Examining National Representativeness of the Axon Registry
Andrew Wilson1,2, Kavita Nair3, Sarah Benish4, Gregory Esper5, Amanda Lien6, Aristotle Mante7, Karen Lundgren7, Becky Schierman7, John Ney8
1Greater Los Angeles VA Health System, 2University of California, Los Angeles, 3University of Colorado, 4University of Minnesota Physicians, 5Emory University, 6Verana Health, 7American Academy of Neurology, 8Edith Nourse Rogers VA Medical Center
Objective:

To determine external generalizability of the Axon Registry by comparison to two nationally representative, publicly available data sources, the National Ambulatory Medical Care Survey (NAMCS) and Medical Expenditure Panel Survey (MEPS).

Background:

The Axon Registry is AAN’s neurology-focused qualified clinical data registry that reports and analyzes electronic health record data from participating U.S. neurology providers.  It supports quality improvement within ambulatory neurology practices and promotes evidence-based clinical neurology. 

Design/Methods:
This is a cross-sectional, retrospective comparison of three national datasets: NAMCS (2012-2016), MEPS (2013-2017, 2019), and Axon Registry (2019).  We extracted patient demographics (age, gender, race, ethnicity), geographic location, neurological conditions (ICD codes grouped into eight clinical classifications for headache, epilepsy, cerebrovascular disease, multiple sclerosis, parkinsonism, dementia, spinal pain, and polyneuropathy), and healthcare utilization (neurology visits, MRI/CT neuroimaging studies and EEG/EMG neurophysiological studies).  

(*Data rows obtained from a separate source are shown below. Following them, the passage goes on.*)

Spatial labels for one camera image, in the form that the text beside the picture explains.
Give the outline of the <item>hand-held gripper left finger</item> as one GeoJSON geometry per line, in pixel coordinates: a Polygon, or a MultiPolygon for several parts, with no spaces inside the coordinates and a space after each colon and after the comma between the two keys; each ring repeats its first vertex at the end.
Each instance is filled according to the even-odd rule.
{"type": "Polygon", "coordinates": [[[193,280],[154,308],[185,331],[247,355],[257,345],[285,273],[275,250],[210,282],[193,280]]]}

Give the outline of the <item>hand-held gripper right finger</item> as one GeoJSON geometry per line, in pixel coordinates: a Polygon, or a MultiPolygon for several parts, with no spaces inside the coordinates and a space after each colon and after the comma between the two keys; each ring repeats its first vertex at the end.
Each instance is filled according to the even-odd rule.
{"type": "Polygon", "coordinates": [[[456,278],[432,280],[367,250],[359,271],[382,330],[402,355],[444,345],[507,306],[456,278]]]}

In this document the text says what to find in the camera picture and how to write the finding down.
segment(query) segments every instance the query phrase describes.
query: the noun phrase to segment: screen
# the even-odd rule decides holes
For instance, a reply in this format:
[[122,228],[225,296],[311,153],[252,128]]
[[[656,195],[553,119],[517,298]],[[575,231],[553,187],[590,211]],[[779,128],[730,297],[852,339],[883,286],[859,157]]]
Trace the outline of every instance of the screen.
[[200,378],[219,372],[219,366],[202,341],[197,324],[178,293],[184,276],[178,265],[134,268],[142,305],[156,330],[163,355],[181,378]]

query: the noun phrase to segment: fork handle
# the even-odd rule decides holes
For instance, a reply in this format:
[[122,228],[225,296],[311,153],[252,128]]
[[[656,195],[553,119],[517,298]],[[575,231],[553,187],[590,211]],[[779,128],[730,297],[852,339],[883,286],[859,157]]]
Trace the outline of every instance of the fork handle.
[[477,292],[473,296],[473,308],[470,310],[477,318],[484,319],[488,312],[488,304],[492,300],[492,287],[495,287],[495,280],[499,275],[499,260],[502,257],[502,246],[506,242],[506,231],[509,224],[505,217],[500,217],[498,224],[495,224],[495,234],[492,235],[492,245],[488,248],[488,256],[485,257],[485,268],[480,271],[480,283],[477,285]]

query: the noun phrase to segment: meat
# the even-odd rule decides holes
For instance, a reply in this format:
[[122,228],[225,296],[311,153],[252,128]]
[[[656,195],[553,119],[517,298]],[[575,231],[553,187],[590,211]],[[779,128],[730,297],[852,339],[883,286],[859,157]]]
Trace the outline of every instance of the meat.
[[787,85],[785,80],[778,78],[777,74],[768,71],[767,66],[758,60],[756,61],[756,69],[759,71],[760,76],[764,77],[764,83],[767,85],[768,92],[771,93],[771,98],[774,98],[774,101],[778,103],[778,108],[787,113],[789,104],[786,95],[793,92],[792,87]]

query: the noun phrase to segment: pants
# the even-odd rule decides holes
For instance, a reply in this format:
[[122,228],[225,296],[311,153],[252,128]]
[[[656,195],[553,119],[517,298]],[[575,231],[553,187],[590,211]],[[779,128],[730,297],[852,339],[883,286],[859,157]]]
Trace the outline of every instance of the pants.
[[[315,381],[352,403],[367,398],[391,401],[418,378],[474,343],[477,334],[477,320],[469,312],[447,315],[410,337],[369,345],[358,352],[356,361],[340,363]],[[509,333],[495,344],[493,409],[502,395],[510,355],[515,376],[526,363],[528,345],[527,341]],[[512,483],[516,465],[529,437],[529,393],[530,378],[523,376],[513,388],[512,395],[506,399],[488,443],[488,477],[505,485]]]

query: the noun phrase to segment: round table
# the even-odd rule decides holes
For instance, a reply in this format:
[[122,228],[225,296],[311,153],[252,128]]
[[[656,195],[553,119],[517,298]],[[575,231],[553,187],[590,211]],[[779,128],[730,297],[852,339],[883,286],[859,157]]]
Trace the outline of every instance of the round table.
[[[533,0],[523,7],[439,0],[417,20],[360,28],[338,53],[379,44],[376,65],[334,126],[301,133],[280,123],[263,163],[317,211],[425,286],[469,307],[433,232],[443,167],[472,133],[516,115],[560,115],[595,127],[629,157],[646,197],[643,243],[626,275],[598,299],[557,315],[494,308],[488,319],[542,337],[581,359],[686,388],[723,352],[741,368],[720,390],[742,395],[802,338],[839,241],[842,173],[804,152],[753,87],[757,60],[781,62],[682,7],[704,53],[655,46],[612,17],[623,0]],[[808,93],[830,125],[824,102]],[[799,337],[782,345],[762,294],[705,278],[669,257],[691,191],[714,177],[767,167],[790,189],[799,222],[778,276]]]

We performed descriptive analyses for pooled five-year data from the two public datasets compared to the Axon Registry.  We conducted Wald tests to evaluate the null hypothesis that comparable variables in Axon Registry and MEPS in 2019 were not different (alpha=0.05).
Results:
The Axon Registry recorded 645K people with 1.3M annual neurology visits (NAMCS, 14M weighted visits; MEPS, 9M weighted persons).  Compared to the pooled national surveys, Axon Registry has similar patient demographics, location, and neurological condition prevalence, and higher utilization of neuroimaging and neurophysiological studies.  Compared to MEPS 2019, Axon Registry represents a smaller proportion of children (6% vs. 9%, p=0.02), Asian, Pacific Islander, and indigenous persons (5% vs. 8%, p=0.001) and persons with epilepsy (10% vs. 13%, p=0.04), but more persons with dementia (8% vs. 6%, p=0.01), cerebrovascular disease (11% vs 8%, p<0.001), and persons in the Midwest (25% vs. 20%, p<0.001).
Conclusions:
The Axon Registry demonstrates high concordance with two nationally representative surveys, with implications for further recruitment of neurology practices into Axon and generalizability of Axon Registry data.